The head is interesting of course, presenting as it does a prime target. Threefold protection here though on the same principles – a quilted cap to absorb blows; then a mail coif, which might be attached to your hauberk like a hoodie. And then a metal helmet. At this time, it’s probably the conical mail helmet the frenchmen wore in the Holy Grail, with a nose piece, but we are moving towards the flat topped all over protection helm. There was a trade off – field of vision plays protection, though oddly everyone seems to have moved towards the latter. Finally, there’d be a wooden shield – probably triangular which is easier to use on horseback. With added hardened leather or even metal plates maybe.
So there we are, a set of kit that would take some time to put on. Let me make 3 points about this. It cost a bunch of money, and was absolutely essential, so as we said either you needed to be well off or have an employer who thought you’d be good at protecting him and was willing to provide it all.
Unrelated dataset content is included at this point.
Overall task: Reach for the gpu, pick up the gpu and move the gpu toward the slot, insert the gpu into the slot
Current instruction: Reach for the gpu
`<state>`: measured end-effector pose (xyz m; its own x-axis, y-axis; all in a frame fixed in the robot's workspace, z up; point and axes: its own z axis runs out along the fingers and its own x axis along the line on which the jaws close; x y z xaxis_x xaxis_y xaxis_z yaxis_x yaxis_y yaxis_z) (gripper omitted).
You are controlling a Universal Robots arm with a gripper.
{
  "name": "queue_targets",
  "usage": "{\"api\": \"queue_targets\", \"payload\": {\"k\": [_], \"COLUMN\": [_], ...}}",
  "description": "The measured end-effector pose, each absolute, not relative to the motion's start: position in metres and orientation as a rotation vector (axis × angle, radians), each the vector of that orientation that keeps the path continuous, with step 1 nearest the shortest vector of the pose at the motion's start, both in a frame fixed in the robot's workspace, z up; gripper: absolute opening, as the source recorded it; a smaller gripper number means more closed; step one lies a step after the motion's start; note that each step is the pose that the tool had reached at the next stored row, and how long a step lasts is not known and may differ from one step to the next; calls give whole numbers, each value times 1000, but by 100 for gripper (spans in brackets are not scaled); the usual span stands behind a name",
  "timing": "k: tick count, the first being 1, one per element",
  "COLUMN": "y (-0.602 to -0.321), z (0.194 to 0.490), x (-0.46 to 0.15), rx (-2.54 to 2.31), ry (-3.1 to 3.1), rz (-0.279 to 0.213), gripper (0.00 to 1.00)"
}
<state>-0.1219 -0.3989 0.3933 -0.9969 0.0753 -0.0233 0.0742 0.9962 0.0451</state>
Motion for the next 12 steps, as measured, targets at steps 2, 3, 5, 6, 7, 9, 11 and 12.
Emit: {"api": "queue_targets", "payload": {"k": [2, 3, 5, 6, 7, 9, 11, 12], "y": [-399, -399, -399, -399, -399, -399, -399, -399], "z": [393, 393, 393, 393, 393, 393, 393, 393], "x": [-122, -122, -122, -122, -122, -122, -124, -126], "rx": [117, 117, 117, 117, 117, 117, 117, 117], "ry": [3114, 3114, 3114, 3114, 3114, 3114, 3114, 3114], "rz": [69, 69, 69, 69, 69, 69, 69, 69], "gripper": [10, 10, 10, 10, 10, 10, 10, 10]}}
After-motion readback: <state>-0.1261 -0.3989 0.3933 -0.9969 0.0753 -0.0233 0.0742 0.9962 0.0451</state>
The day of the warrior farmer is long gone. Secondly although it’s heavy and you need to be fit and all that, the weight is evenly distributed and you are pretty mobile. And thirdly, you really are pretty invulnerable, you are very well protected from most of what the 11th century can throw at you, there are no small tactical nuclear devices available. Now, I couldn’t even play Rugby without spending the morning on the loo, so you know the idea of being hit by a sword and a mace whatever I was wearing would be quite beyond me. But despite my levels of personal cowardice most of these burly blokes could go into battle with relative impunity. To say that it was a game is far from the truth, it’d be terrifying, but while you might expect to pick up some nasty blows, death would be surprisingly unlikely if you had reasonable kit.
So, our young hero William was thoroughly keen to try out his kit, and show that he could use it.